**Aim of the task:** Find "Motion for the" in the data, then restate the line it sits in and every later line word for word, ending with the last line.

**Dataset content:**
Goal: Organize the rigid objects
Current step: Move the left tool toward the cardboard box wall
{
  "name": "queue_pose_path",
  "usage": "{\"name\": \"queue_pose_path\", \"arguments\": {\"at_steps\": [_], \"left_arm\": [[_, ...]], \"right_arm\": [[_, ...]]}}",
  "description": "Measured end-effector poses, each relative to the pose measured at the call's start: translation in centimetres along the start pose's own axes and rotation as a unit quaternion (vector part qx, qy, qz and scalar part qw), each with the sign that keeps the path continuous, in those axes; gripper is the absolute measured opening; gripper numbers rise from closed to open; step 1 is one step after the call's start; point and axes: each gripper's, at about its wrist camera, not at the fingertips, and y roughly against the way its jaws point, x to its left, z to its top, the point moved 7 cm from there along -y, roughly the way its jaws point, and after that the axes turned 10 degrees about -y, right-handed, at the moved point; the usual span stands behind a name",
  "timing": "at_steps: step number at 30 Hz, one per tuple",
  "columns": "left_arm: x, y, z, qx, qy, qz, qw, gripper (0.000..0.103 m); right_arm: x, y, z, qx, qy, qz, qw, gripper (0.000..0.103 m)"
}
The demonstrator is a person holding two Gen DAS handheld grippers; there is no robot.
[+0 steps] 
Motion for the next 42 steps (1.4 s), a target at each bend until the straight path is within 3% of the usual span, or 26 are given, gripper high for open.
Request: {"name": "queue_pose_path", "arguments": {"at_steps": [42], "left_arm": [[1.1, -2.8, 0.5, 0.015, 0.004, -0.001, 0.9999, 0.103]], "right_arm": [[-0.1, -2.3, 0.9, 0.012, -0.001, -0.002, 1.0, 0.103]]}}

**Response:**
Motion for the next 42 steps (1.4 s), a target at each bend until the straight path is within 3% of the usual span, or 26 are given, gripper high for open.
Request: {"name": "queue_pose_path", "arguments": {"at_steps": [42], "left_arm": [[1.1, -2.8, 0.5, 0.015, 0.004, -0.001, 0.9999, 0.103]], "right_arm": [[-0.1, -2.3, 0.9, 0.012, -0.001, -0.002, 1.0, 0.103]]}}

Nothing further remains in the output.